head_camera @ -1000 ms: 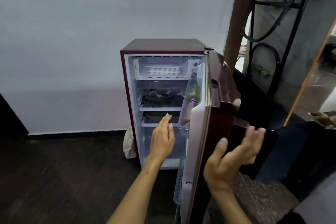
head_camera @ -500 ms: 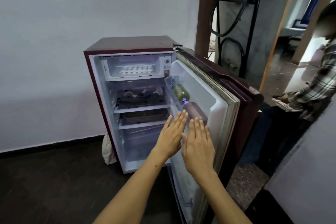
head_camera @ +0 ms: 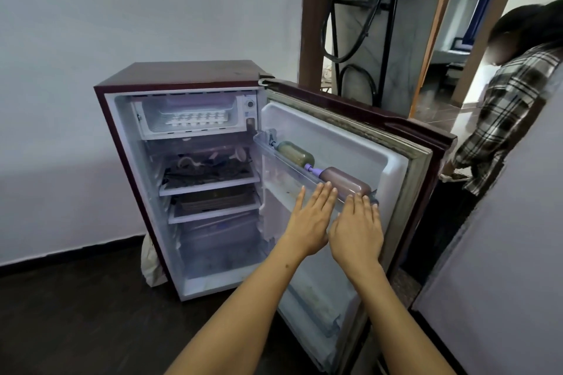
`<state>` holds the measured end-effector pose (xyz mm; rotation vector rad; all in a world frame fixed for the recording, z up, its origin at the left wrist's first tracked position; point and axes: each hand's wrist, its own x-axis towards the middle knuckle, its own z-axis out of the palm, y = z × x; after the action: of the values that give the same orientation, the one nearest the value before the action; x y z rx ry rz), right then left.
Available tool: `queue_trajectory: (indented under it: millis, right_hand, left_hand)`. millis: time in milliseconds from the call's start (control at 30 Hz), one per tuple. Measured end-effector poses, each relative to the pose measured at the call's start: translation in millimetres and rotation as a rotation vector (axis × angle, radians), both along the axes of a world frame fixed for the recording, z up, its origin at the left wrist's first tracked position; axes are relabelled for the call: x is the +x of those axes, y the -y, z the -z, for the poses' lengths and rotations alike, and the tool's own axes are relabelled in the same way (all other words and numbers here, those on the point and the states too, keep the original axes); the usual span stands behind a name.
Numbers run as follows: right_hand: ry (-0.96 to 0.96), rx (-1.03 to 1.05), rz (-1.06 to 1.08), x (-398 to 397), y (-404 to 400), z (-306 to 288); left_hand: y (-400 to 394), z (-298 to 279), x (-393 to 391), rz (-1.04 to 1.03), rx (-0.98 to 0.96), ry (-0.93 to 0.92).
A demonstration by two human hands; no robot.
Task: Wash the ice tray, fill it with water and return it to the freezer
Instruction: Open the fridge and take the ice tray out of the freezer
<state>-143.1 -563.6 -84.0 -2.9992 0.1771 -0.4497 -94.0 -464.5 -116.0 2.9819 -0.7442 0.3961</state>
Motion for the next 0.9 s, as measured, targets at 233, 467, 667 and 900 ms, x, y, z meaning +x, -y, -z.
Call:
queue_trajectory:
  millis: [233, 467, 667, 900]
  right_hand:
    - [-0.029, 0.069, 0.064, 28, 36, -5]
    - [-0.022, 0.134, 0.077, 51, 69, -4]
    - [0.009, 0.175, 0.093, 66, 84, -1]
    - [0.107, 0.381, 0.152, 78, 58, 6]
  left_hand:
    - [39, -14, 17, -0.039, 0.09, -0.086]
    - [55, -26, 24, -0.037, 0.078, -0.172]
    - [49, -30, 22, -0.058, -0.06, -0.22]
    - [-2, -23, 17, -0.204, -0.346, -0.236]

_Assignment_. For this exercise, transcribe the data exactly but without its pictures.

_Exercise answer_.
head_camera @ -1000 ms: 
head_camera @ -500 ms: 
head_camera @ +0 ms: 
`<state>` holds the measured end-effector pose (xyz mm; rotation vector rad; all in a world frame fixed for the recording, z up, its origin at the left wrist's first tracked position; point and axes: each hand's wrist, its own x-axis towards the middle knuckle, its own z-axis out of the palm, y = z × x; after the action: of the values that give the same orientation, the one nearest the value before the action; x y z rx ry rz), right then left.
Available tool: `queue_trajectory: (indented under it: millis, right_hand, left_hand)`. millis: time in milliseconds from the call's start (control at 30 Hz), one per tuple. Measured end-effector poses, each relative to the pose measured at the call's start: translation in millimetres and rotation as a rotation vector (axis × angle, radians), both along the axes of a world frame fixed for the recording, z up, its origin at the left wrist's first tracked position; axes are relabelled for the call: x is the +x of those axes, y the -y, z the -z, for the poses' lengths and rotations alike, and the tool's own axes are relabelled in the same way (all other words and numbers here, those on the point and the states too, keep the original axes); the usual span stands behind a name.
Numbers run as follows: right_hand: ry (-0.96 to 0.96), rx (-1.03 to 1.05), rz (-1.06 to 1.08), x (-398 to 397), y (-404 to 400), z (-306 to 288); left_hand: y (-400 to 394), z (-298 to 279), x (-393 to 391), rz (-1.04 to 1.03), rx (-0.98 to 0.96), ry (-0.93 to 0.92).
A demonstration by two human hands; no robot.
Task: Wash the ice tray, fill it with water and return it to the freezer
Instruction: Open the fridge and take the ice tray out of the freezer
<state>-143.1 -563.6 -84.0 -2.9992 0.1771 -0.4497 -94.0 -464.5 -116.0 2.9819 -0.7442 0.3961</state>
Motion for the next 0.9 s, as measured, targets at 233, 467, 667 and 900 ms, x, y, z meaning +x, -y, -z.
Call:
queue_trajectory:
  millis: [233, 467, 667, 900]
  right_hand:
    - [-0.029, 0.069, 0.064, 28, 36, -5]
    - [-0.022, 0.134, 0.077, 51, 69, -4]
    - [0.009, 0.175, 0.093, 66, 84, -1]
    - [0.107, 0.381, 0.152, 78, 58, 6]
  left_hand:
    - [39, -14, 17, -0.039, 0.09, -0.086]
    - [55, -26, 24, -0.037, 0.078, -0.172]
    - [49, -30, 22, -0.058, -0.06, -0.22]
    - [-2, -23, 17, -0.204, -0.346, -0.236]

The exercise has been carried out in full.